» DIRECTIONS
Scan the data, and whenever a line contains "comma", copy it.

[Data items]
Segment Open
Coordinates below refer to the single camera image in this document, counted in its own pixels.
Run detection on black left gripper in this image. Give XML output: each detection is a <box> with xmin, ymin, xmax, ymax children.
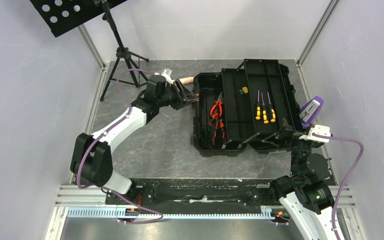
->
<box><xmin>157</xmin><ymin>79</ymin><xmax>199</xmax><ymax>111</ymax></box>

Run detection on wire brush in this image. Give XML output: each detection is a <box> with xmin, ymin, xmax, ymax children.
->
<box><xmin>193</xmin><ymin>93</ymin><xmax>200</xmax><ymax>101</ymax></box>

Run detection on orange cutting pliers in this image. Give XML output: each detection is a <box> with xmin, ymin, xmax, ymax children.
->
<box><xmin>209</xmin><ymin>91</ymin><xmax>223</xmax><ymax>129</ymax></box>

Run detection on black plastic toolbox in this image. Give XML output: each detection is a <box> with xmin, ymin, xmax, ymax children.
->
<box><xmin>191</xmin><ymin>59</ymin><xmax>295</xmax><ymax>157</ymax></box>

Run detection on yellow hex key set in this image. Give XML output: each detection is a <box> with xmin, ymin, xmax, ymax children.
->
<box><xmin>239</xmin><ymin>86</ymin><xmax>249</xmax><ymax>96</ymax></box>

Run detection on orange black combination pliers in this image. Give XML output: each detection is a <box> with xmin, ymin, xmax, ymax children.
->
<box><xmin>210</xmin><ymin>118</ymin><xmax>226</xmax><ymax>147</ymax></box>

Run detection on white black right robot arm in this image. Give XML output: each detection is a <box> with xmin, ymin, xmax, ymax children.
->
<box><xmin>261</xmin><ymin>85</ymin><xmax>344</xmax><ymax>240</ymax></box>

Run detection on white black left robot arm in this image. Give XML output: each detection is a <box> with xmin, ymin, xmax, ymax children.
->
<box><xmin>70</xmin><ymin>73</ymin><xmax>199</xmax><ymax>204</ymax></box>

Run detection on purple plastic scraper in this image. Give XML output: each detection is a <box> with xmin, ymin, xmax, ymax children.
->
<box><xmin>299</xmin><ymin>96</ymin><xmax>324</xmax><ymax>129</ymax></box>

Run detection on black tripod music stand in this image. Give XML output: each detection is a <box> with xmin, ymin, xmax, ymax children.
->
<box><xmin>31</xmin><ymin>0</ymin><xmax>150</xmax><ymax>102</ymax></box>

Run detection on beige wooden handle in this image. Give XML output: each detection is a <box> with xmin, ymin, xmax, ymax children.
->
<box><xmin>179</xmin><ymin>76</ymin><xmax>194</xmax><ymax>85</ymax></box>

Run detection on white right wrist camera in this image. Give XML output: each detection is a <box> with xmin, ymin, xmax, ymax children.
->
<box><xmin>298</xmin><ymin>124</ymin><xmax>331</xmax><ymax>143</ymax></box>

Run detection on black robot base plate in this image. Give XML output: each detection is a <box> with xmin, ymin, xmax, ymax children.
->
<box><xmin>104</xmin><ymin>178</ymin><xmax>303</xmax><ymax>215</ymax></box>

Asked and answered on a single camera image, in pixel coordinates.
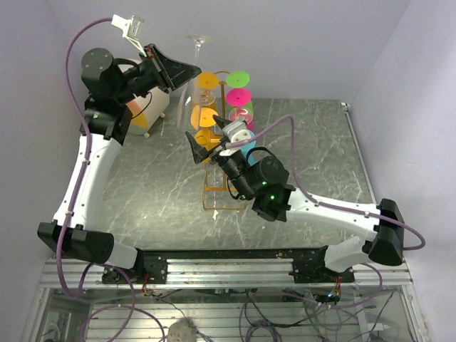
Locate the blue plastic wine glass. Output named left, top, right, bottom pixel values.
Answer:
left=241, top=141, right=257, bottom=166

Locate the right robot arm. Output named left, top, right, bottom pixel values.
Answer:
left=185, top=117, right=404, bottom=282

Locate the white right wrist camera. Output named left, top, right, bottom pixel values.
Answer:
left=219, top=120, right=256, bottom=157

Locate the cream round drawer box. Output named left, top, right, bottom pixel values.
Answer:
left=117, top=63, right=170, bottom=138

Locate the green plastic wine glass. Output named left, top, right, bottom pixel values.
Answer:
left=225, top=70, right=252, bottom=94

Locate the pink plastic wine glass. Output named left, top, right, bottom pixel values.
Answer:
left=226, top=88, right=254, bottom=131

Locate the clear wine glass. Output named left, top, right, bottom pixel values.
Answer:
left=177, top=33, right=214, bottom=133
left=192, top=89, right=216, bottom=107
left=229, top=107, right=254, bottom=123

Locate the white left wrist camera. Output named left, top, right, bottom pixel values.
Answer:
left=111, top=14, right=146, bottom=56

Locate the gold wire glass rack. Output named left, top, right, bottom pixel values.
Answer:
left=202, top=71, right=247, bottom=212

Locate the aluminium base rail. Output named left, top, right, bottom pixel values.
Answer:
left=38, top=258, right=414, bottom=289

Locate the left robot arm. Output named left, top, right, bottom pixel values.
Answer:
left=37, top=44, right=202, bottom=283

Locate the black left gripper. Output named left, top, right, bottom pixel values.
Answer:
left=115, top=43, right=202, bottom=105

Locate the orange wine glass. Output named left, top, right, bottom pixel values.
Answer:
left=195, top=72, right=219, bottom=109
left=190, top=105, right=219, bottom=150

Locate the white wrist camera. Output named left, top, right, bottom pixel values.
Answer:
left=219, top=120, right=256, bottom=157
left=111, top=14, right=146, bottom=56

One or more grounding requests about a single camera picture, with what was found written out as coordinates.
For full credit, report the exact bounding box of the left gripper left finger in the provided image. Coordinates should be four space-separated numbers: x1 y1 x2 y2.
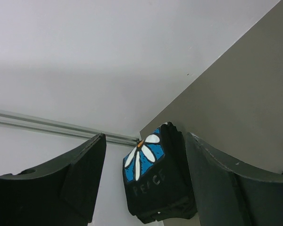
0 133 107 226

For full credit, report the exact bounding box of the folded black daisy t-shirt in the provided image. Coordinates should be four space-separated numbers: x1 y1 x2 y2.
122 122 197 224

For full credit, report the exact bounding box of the left aluminium corner post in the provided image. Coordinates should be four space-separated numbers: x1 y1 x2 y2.
0 110 140 146

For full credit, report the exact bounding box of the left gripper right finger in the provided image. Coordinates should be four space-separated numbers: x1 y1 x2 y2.
186 133 283 226

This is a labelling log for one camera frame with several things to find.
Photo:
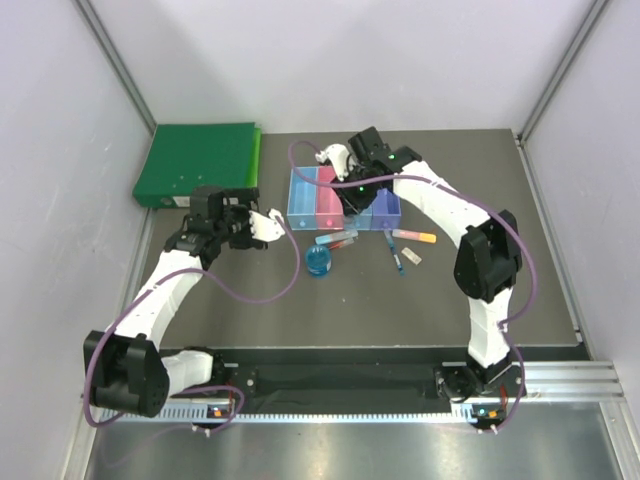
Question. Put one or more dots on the pink orange highlighter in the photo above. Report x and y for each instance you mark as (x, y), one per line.
(422, 237)

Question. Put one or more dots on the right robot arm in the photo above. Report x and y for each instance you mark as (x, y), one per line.
(488, 258)

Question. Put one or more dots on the purple plastic bin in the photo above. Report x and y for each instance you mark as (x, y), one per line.
(386, 211)

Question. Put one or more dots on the slotted cable duct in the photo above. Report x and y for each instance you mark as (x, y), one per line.
(212, 412)

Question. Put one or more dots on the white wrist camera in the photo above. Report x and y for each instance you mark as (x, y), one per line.
(339, 158)
(267, 227)

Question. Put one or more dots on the light green plastic folder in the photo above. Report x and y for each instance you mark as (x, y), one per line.
(255, 153)

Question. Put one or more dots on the red pen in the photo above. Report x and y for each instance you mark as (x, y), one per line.
(341, 244)

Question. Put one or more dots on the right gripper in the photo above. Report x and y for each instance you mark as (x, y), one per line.
(353, 205)

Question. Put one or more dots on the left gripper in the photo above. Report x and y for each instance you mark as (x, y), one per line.
(247, 200)

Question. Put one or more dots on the pink plastic bin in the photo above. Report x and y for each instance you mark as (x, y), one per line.
(329, 211)

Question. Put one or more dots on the blue capped glue stick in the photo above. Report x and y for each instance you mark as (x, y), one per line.
(336, 236)

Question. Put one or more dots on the small clear eraser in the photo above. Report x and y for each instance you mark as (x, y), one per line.
(411, 256)

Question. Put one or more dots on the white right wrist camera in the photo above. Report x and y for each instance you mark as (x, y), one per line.
(339, 158)

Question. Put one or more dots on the dark green ring binder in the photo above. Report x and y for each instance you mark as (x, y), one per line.
(183, 157)

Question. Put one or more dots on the blue pen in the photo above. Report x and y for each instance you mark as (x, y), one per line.
(392, 247)

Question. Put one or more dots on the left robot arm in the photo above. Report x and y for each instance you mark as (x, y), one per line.
(124, 369)

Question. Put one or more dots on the aluminium rail frame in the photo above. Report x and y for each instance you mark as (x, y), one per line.
(189, 372)

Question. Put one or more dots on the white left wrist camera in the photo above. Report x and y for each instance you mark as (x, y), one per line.
(267, 227)

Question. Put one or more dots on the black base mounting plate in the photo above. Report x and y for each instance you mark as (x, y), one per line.
(391, 401)

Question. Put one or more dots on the light blue end bin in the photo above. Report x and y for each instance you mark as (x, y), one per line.
(301, 208)

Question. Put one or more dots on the blue round tape dispenser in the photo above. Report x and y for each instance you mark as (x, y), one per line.
(318, 260)

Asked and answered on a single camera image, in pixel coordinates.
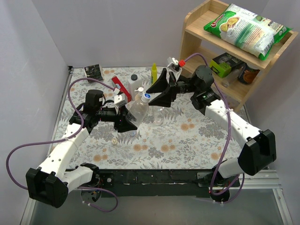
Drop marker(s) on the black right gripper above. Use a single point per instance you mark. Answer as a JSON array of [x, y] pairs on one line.
[[173, 87]]

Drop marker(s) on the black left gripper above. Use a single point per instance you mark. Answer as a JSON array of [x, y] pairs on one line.
[[118, 117]]

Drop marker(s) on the clear plastic bottle large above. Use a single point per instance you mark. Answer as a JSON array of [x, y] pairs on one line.
[[138, 111]]

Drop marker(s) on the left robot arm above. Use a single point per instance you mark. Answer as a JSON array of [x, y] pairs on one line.
[[50, 183]]

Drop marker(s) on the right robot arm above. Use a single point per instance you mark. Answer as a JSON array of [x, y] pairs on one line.
[[258, 148]]

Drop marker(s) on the clear plastic bottle middle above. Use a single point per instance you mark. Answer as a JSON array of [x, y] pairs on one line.
[[158, 115]]

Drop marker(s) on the yellow-green tube bottle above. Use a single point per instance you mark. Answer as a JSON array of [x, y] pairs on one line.
[[154, 73]]

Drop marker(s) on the beige pump lotion bottle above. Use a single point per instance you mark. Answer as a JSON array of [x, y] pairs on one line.
[[139, 93]]

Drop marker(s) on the white bottle black cap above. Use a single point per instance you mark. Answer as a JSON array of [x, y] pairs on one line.
[[134, 82]]

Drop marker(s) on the clear small bottle on shelf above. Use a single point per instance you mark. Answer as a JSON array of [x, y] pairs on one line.
[[231, 77]]

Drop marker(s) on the red toothpaste box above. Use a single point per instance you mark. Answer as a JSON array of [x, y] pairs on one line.
[[119, 85]]

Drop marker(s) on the black patterned box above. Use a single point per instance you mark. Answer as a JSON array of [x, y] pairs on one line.
[[94, 72]]

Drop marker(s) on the green black box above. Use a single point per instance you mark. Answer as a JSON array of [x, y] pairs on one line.
[[223, 64]]

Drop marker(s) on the wooden shelf unit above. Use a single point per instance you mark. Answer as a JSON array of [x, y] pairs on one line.
[[193, 36]]

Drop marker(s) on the tin can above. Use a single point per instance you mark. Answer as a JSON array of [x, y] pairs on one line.
[[247, 74]]

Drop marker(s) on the green chips bag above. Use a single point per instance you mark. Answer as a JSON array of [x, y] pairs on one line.
[[246, 30]]

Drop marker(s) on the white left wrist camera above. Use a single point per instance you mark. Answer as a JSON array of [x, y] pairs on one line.
[[120, 100]]

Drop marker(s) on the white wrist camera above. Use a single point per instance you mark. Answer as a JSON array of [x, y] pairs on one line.
[[175, 66], [120, 100]]

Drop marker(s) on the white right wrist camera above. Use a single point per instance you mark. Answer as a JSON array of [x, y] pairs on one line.
[[175, 66]]

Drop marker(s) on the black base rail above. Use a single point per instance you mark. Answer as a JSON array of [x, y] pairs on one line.
[[156, 182]]

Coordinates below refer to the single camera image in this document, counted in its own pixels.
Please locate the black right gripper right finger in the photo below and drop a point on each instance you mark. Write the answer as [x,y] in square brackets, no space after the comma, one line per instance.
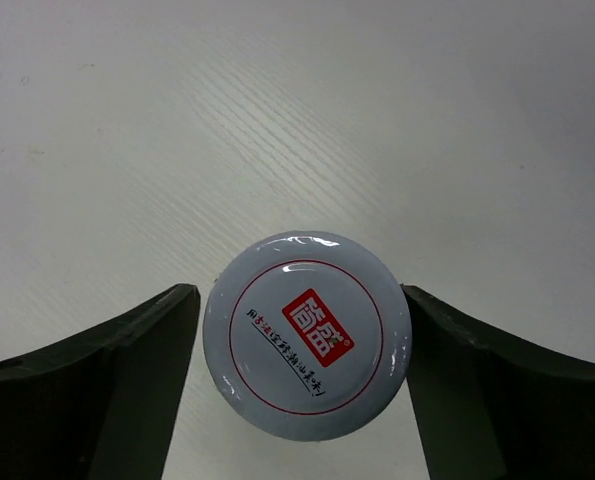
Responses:
[491,405]

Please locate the white lid sauce jar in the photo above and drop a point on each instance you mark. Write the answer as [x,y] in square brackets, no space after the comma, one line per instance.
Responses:
[307,335]

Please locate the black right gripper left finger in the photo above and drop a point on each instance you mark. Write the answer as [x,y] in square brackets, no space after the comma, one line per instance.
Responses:
[100,404]

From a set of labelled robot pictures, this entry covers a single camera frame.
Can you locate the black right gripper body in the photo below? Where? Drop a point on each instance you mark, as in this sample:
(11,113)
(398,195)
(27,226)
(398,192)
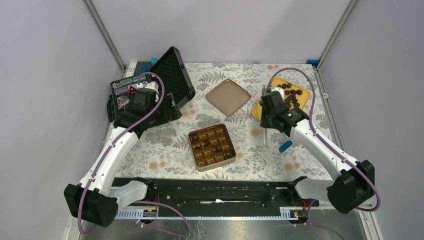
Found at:
(266,120)

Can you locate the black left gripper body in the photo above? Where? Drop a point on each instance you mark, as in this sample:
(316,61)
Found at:
(155,117)

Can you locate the long metal tongs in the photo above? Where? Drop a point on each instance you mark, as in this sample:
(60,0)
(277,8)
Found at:
(265,137)

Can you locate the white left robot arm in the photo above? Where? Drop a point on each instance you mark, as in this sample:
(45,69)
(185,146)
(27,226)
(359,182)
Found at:
(93,200)

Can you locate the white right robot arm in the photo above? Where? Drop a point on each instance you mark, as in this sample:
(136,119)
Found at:
(352,182)

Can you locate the gold chocolate tin box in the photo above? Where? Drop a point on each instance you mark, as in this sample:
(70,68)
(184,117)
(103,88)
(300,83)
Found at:
(213,148)

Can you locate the yellow plastic tray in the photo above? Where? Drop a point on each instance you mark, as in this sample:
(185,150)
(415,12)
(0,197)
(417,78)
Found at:
(294,95)

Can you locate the blue toy brick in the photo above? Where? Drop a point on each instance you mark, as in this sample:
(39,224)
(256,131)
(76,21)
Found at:
(285,146)

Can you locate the black open hard case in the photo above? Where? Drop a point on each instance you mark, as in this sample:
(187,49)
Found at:
(168,76)

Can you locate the floral tablecloth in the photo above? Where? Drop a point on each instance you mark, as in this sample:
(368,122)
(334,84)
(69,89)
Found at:
(164,151)

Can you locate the brown square tin lid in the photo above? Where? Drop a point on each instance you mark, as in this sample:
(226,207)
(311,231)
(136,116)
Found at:
(228,97)

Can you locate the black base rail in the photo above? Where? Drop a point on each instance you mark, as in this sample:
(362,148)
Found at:
(222,199)
Segment Closed
» SOLUTION TO THE EXERCISE
Please locate the black right gripper right finger in the photo below and drop a point on each instance you mark. Write the answer as [x,y] in square brackets, no space after the comma, one line per instance.
Please locate the white lid sauce jar in the photo above and drop a point on each instance you mark. Write the answer as [x,y] in square brackets, no space after the comma, one line per instance.
Please locate the black right gripper left finger in the photo above and drop a point on each instance you mark. Write the answer as [x,y] in square brackets, no space after the comma, one line per instance.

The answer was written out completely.